Task instructions: From the first line to the last, restate the material word for word; pictures stay out.

Data excerpts:
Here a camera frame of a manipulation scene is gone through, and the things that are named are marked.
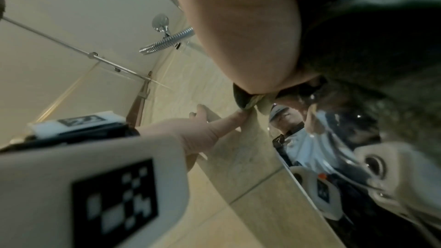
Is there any chrome shower hose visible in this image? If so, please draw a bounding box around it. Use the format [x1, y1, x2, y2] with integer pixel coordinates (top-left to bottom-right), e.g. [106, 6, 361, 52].
[139, 27, 196, 56]

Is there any white marker block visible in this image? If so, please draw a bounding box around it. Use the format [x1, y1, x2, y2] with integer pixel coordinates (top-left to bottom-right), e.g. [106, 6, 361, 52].
[27, 111, 125, 140]

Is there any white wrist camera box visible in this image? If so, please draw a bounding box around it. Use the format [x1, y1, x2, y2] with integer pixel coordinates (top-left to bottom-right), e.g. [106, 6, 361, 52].
[0, 135, 191, 248]

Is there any person's right hand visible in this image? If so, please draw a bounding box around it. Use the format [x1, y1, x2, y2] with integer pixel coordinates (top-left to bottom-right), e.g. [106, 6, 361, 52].
[164, 0, 361, 114]

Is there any brown door frame post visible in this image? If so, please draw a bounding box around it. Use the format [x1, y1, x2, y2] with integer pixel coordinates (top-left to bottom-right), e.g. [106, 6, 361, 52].
[125, 71, 153, 128]

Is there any dark green cleaning cloth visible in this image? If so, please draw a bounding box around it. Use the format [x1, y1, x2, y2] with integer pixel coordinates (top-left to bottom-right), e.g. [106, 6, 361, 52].
[233, 0, 441, 166]

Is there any chrome hand shower head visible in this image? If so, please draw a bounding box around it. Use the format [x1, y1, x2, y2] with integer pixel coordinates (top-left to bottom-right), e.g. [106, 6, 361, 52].
[152, 13, 171, 33]

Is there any metal glass door rail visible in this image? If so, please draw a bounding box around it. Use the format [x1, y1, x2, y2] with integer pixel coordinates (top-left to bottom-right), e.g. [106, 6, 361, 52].
[0, 15, 153, 82]

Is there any glass shower door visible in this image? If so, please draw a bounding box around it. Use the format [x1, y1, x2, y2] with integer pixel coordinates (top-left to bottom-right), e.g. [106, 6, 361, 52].
[0, 18, 152, 147]

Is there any person's left hand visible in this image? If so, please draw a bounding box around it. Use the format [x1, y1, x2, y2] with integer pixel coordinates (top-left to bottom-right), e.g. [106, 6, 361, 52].
[137, 104, 253, 173]

Output for this exercise:
Here a camera frame of a manipulation scene is gone through, and the things that are named are marked.
Is there any chrome shower hose visible in this image? If so, please draw a bounding box around it. Use the format [x1, y1, x2, y2] with integer pixel coordinates (top-left to bottom-right), e.g. [106, 6, 361, 52].
[139, 27, 196, 56]

Is there any white marker block visible in this image? If so, please draw a bounding box around it. Use the format [x1, y1, x2, y2] with integer pixel coordinates (top-left to bottom-right), e.g. [106, 6, 361, 52].
[27, 111, 125, 140]

Is there any white wrist camera box visible in this image? If so, please draw a bounding box around it. Use the format [x1, y1, x2, y2] with integer pixel coordinates (top-left to bottom-right), e.g. [106, 6, 361, 52].
[0, 135, 191, 248]

Is there any person's right hand visible in this image? If so, please draw a bounding box around it. Use the format [x1, y1, x2, y2] with integer pixel coordinates (top-left to bottom-right), e.g. [106, 6, 361, 52].
[164, 0, 361, 114]

Is there any brown door frame post visible in this image? If so, please draw a bounding box around it. Use the format [x1, y1, x2, y2] with integer pixel coordinates (top-left to bottom-right), e.g. [106, 6, 361, 52].
[125, 71, 153, 128]

Is there any dark green cleaning cloth visible in this image? If so, please draw a bounding box around it. Use the format [x1, y1, x2, y2] with integer pixel coordinates (top-left to bottom-right), e.g. [106, 6, 361, 52].
[233, 0, 441, 166]

Is there any chrome hand shower head visible in this image? If so, please draw a bounding box around it. Use the format [x1, y1, x2, y2] with integer pixel coordinates (top-left to bottom-right), e.g. [106, 6, 361, 52].
[152, 13, 171, 33]

Is there any metal glass door rail visible in this image? If so, please draw a bounding box around it. Use the format [x1, y1, x2, y2] with integer pixel coordinates (top-left to bottom-right), e.g. [106, 6, 361, 52].
[0, 15, 153, 82]

Is there any glass shower door visible in this image? If so, please draw a bounding box around it. Use the format [x1, y1, x2, y2] with integer pixel coordinates (top-left to bottom-right), e.g. [106, 6, 361, 52].
[0, 18, 152, 147]

Is there any person's left hand visible in this image? If so, please draw a bounding box around it. Use the format [x1, y1, x2, y2] with integer pixel coordinates (top-left to bottom-right), e.g. [106, 6, 361, 52].
[137, 104, 253, 173]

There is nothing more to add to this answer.